### Task goal
Each line in the data must be reproduced as written, except for any picture.
++++ Exercise data
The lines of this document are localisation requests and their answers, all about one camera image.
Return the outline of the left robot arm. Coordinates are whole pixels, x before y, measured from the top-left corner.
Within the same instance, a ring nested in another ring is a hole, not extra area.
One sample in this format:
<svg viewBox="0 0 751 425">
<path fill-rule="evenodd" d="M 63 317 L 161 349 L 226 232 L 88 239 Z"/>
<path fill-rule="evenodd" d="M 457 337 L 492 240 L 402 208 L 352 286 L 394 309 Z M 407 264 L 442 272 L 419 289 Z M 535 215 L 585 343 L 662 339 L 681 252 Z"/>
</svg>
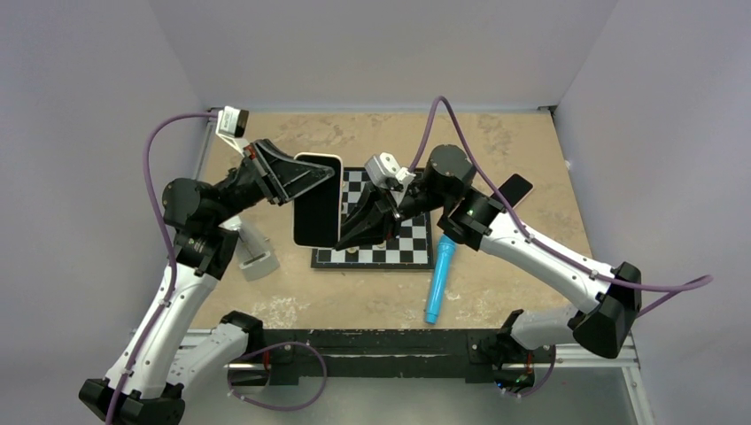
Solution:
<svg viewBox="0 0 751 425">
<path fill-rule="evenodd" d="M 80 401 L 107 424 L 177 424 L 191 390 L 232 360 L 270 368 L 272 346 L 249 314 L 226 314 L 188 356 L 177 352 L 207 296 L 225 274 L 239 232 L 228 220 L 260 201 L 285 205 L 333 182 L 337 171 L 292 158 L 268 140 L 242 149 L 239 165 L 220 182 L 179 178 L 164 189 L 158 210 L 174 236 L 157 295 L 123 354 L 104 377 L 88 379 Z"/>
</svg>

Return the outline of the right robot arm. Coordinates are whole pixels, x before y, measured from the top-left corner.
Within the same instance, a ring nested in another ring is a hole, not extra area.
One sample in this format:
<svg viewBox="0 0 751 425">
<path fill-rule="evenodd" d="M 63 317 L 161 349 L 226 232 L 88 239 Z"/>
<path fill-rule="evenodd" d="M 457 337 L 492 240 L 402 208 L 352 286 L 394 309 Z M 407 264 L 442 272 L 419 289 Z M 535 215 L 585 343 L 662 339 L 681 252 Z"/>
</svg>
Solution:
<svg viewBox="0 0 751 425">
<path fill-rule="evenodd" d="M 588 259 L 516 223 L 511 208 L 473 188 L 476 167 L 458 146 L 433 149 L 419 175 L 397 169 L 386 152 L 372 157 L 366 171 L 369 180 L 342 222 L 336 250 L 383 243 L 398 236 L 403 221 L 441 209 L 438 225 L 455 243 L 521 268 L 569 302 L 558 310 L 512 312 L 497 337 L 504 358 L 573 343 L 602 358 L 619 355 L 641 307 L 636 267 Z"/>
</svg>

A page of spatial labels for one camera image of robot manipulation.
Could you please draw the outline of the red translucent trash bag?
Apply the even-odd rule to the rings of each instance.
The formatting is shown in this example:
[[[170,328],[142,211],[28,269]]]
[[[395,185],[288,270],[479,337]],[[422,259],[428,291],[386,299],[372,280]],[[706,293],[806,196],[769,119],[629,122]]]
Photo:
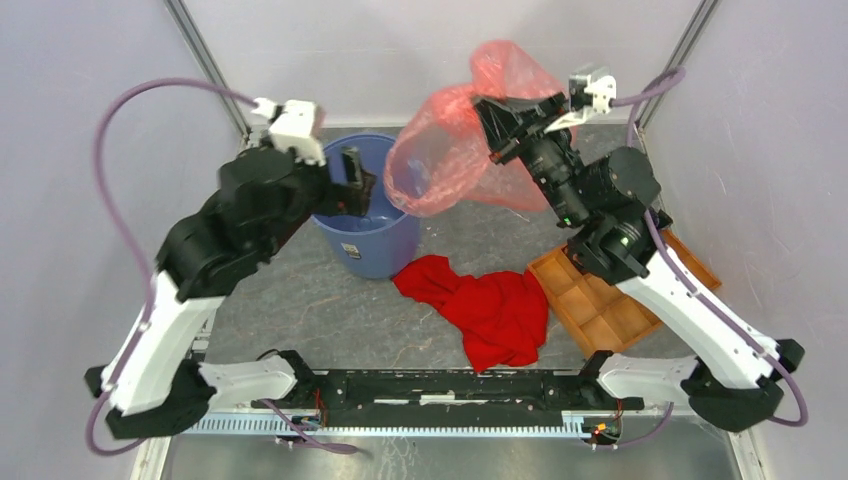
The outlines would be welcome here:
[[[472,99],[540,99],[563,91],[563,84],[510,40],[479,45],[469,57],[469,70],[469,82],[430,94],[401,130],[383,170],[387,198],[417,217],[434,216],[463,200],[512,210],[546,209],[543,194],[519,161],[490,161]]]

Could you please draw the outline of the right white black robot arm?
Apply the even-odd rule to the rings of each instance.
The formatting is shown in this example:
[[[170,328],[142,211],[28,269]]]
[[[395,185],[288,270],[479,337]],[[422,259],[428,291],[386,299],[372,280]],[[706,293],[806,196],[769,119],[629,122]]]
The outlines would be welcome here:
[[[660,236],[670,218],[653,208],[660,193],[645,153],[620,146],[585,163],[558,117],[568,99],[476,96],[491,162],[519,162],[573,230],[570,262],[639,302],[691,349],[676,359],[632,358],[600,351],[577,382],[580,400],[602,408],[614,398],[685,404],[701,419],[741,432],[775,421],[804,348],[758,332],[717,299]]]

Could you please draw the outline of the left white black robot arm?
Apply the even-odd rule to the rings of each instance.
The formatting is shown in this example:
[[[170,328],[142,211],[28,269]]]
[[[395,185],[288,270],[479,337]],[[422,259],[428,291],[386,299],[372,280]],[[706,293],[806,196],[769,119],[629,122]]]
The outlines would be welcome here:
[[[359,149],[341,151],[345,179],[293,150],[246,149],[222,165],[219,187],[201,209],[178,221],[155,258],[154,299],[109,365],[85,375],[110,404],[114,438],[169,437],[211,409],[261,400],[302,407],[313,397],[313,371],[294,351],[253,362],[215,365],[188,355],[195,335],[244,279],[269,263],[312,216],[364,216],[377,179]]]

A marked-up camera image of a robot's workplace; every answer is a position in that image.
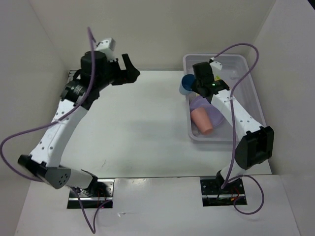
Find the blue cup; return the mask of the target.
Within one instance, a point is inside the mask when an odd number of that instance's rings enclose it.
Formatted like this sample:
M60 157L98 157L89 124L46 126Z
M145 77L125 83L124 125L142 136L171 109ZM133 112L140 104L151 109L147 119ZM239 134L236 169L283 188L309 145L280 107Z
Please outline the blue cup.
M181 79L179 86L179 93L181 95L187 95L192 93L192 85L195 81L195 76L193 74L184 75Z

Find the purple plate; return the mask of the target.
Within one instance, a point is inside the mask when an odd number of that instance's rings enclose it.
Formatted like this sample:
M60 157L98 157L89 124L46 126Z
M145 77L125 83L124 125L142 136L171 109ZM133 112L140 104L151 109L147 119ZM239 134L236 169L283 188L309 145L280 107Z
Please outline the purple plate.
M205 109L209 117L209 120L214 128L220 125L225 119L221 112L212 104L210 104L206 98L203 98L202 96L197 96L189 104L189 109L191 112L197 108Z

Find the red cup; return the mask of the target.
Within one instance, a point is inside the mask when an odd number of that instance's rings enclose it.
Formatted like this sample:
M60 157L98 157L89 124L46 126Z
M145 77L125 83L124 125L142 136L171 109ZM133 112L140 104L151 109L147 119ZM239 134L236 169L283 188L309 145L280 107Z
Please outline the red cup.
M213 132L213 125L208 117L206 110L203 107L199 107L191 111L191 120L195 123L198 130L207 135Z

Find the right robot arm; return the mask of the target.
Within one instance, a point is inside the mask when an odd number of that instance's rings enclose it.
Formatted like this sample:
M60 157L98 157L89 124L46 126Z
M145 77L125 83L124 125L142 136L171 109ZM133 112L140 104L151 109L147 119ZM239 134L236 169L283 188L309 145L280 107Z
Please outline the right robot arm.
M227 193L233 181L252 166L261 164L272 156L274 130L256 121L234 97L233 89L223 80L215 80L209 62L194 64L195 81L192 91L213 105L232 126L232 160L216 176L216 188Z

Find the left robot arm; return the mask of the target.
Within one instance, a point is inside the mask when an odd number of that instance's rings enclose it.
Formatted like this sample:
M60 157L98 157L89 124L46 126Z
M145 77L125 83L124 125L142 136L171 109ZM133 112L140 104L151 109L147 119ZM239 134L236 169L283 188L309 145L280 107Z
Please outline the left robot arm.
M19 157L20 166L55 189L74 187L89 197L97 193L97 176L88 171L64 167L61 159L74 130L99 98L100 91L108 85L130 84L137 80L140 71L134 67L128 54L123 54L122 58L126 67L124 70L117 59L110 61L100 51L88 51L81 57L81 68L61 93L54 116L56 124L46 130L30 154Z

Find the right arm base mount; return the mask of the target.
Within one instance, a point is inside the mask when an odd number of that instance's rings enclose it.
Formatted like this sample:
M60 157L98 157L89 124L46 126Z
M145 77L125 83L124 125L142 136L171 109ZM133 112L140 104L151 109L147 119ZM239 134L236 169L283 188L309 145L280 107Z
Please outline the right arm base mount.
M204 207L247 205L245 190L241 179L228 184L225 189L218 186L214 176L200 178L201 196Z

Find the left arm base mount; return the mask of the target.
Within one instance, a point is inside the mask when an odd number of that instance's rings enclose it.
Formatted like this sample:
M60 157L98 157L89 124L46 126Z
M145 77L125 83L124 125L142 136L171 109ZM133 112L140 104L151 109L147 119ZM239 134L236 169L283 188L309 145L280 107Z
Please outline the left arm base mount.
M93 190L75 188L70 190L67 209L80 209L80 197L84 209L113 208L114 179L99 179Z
++++++++
### Answer space
The lines of this document are localisation requests and their answers, all about one camera image.
Return the outline of the left robot arm. Coordinates are whole pixels, x before y, measured from the top-left corner.
Within the same instance, a ring nested in another ring is a hole, not extra area.
One sample in this format:
<svg viewBox="0 0 751 425">
<path fill-rule="evenodd" d="M 63 317 L 161 349 L 226 232 L 88 239 Z"/>
<path fill-rule="evenodd" d="M 457 337 L 492 240 L 402 208 L 352 286 L 394 309 Z M 407 264 L 442 272 L 419 289 Z M 535 215 L 585 343 L 662 339 L 681 252 Z"/>
</svg>
Solution:
<svg viewBox="0 0 751 425">
<path fill-rule="evenodd" d="M 80 401 L 107 424 L 177 424 L 191 390 L 232 360 L 270 368 L 272 346 L 249 314 L 226 314 L 188 356 L 177 352 L 207 296 L 225 274 L 239 232 L 228 220 L 260 201 L 285 205 L 333 182 L 337 171 L 292 158 L 268 140 L 242 149 L 239 165 L 220 182 L 179 178 L 164 189 L 158 210 L 174 236 L 157 295 L 123 354 L 104 377 L 88 379 Z"/>
</svg>

Return the outline of the right robot arm. Coordinates are whole pixels, x before y, measured from the top-left corner.
Within the same instance, a ring nested in another ring is a hole, not extra area.
One sample in this format:
<svg viewBox="0 0 751 425">
<path fill-rule="evenodd" d="M 63 317 L 161 349 L 226 232 L 88 239 Z"/>
<path fill-rule="evenodd" d="M 457 337 L 492 240 L 402 208 L 352 286 L 394 309 Z M 407 264 L 442 272 L 419 289 Z M 535 215 L 585 343 L 662 339 L 681 252 Z"/>
</svg>
Solution:
<svg viewBox="0 0 751 425">
<path fill-rule="evenodd" d="M 588 259 L 516 223 L 511 208 L 473 188 L 476 167 L 458 146 L 433 149 L 419 175 L 397 169 L 386 152 L 372 157 L 366 171 L 369 180 L 342 222 L 336 250 L 383 243 L 398 236 L 403 221 L 441 209 L 438 225 L 455 243 L 521 268 L 569 302 L 558 310 L 512 312 L 497 337 L 504 358 L 573 343 L 602 358 L 619 355 L 641 307 L 636 267 Z"/>
</svg>

A page of spatial labels for one camera image of robot manipulation.
Could you please draw the outline of the red translucent trash bag?
Apply the even-odd rule to the rings of each instance.
The formatting is shown in this example:
[[[170,328],[142,211],[28,269]]]
[[[395,185],[288,270],[479,337]],[[422,259],[428,291],[386,299],[372,280]],[[706,293],[806,196],[769,119],[629,122]]]
Photo:
The outlines would be welcome here:
[[[472,99],[540,99],[563,91],[563,84],[510,40],[479,45],[469,57],[469,70],[469,82],[430,94],[401,130],[383,170],[387,198],[417,217],[434,216],[463,200],[512,210],[546,209],[543,194],[519,161],[490,161]]]

Could you please draw the outline of the right white black robot arm?
Apply the even-odd rule to the rings of each instance.
The formatting is shown in this example:
[[[170,328],[142,211],[28,269]]]
[[[395,185],[288,270],[479,337]],[[422,259],[428,291],[386,299],[372,280]],[[706,293],[806,196],[769,119],[629,122]]]
The outlines would be welcome here:
[[[660,236],[670,218],[653,208],[660,193],[645,153],[620,146],[585,163],[558,117],[568,99],[476,96],[491,162],[519,162],[573,230],[570,262],[639,302],[691,349],[676,359],[632,358],[600,351],[577,382],[580,400],[602,408],[614,398],[685,404],[701,419],[741,432],[775,421],[804,348],[758,332],[717,299]]]

Could you please draw the outline of the left white black robot arm?
Apply the even-odd rule to the rings of each instance.
The formatting is shown in this example:
[[[170,328],[142,211],[28,269]]]
[[[395,185],[288,270],[479,337]],[[422,259],[428,291],[386,299],[372,280]],[[706,293],[806,196],[769,119],[629,122]]]
The outlines would be welcome here:
[[[359,149],[341,151],[345,179],[293,150],[246,149],[222,165],[219,187],[201,209],[178,221],[155,258],[154,299],[109,365],[85,375],[110,404],[114,438],[169,437],[211,409],[261,400],[302,407],[313,397],[313,371],[294,351],[253,362],[215,365],[188,355],[195,335],[244,279],[269,263],[312,216],[364,216],[377,179]]]

A marked-up camera image of a robot's workplace; every answer is a position in that image.
Find the blue cup; return the mask of the target.
Within one instance, a point is inside the mask when an odd number of that instance's rings enclose it.
Formatted like this sample:
M60 157L98 157L89 124L46 126Z
M145 77L125 83L124 125L142 136L171 109ZM133 112L140 104L151 109L147 119ZM239 134L236 169L283 188L309 145L280 107Z
Please outline the blue cup.
M181 79L179 86L179 93L181 95L187 95L192 93L192 85L195 81L195 76L193 74L184 75Z

Find the purple plate; return the mask of the target.
Within one instance, a point is inside the mask when an odd number of that instance's rings enclose it.
Formatted like this sample:
M60 157L98 157L89 124L46 126Z
M145 77L125 83L124 125L142 136L171 109ZM133 112L140 104L151 109L147 119ZM239 134L236 169L283 188L309 145L280 107Z
Please outline the purple plate.
M205 109L209 117L209 120L214 128L220 125L225 119L221 112L212 104L210 104L206 98L203 98L202 96L197 96L189 104L189 109L191 112L197 108Z

Find the red cup; return the mask of the target.
Within one instance, a point is inside the mask when an odd number of that instance's rings enclose it.
Formatted like this sample:
M60 157L98 157L89 124L46 126Z
M145 77L125 83L124 125L142 136L171 109ZM133 112L140 104L151 109L147 119ZM239 134L236 169L283 188L309 145L280 107Z
Please outline the red cup.
M213 132L213 125L208 117L206 110L203 107L199 107L191 111L191 120L195 123L198 130L207 135Z

Find the right robot arm; return the mask of the target.
Within one instance, a point is inside the mask when an odd number of that instance's rings enclose it.
Formatted like this sample:
M60 157L98 157L89 124L46 126Z
M145 77L125 83L124 125L142 136L171 109ZM133 112L140 104L151 109L147 119ZM239 134L236 169L283 188L309 145L280 107Z
Please outline the right robot arm.
M227 193L233 181L252 166L261 164L272 156L274 130L256 121L234 97L233 89L223 80L215 80L209 62L194 64L195 81L192 91L213 105L232 126L232 160L216 176L216 188Z

Find the left robot arm; return the mask of the target.
Within one instance, a point is inside the mask when an odd number of that instance's rings enclose it.
Formatted like this sample:
M60 157L98 157L89 124L46 126Z
M145 77L125 83L124 125L142 136L171 109ZM133 112L140 104L151 109L147 119ZM239 134L236 169L283 188L309 145L280 107Z
Please outline the left robot arm.
M19 157L20 166L55 189L74 187L89 197L97 193L97 176L88 171L64 167L61 159L74 130L99 98L100 91L108 85L130 84L137 80L140 71L134 67L128 54L123 54L122 58L126 67L124 70L117 59L110 61L100 51L88 51L81 57L81 68L61 93L54 116L56 124L46 130L30 154Z

Find the right arm base mount; return the mask of the target.
Within one instance, a point is inside the mask when an odd number of that instance's rings enclose it.
Formatted like this sample:
M60 157L98 157L89 124L46 126Z
M145 77L125 83L124 125L142 136L171 109ZM133 112L140 104L151 109L147 119ZM239 134L236 169L283 188L309 145L280 107Z
Please outline the right arm base mount.
M204 207L247 205L245 190L241 179L228 184L225 189L218 186L214 176L200 178L201 196Z

Find the left arm base mount; return the mask of the target.
Within one instance, a point is inside the mask when an odd number of that instance's rings enclose it.
Formatted like this sample:
M60 157L98 157L89 124L46 126Z
M145 77L125 83L124 125L142 136L171 109ZM133 112L140 104L151 109L147 119ZM239 134L236 169L283 188L309 145L280 107Z
Please outline the left arm base mount.
M93 190L75 188L70 190L67 209L80 209L80 197L84 209L113 208L114 179L99 179Z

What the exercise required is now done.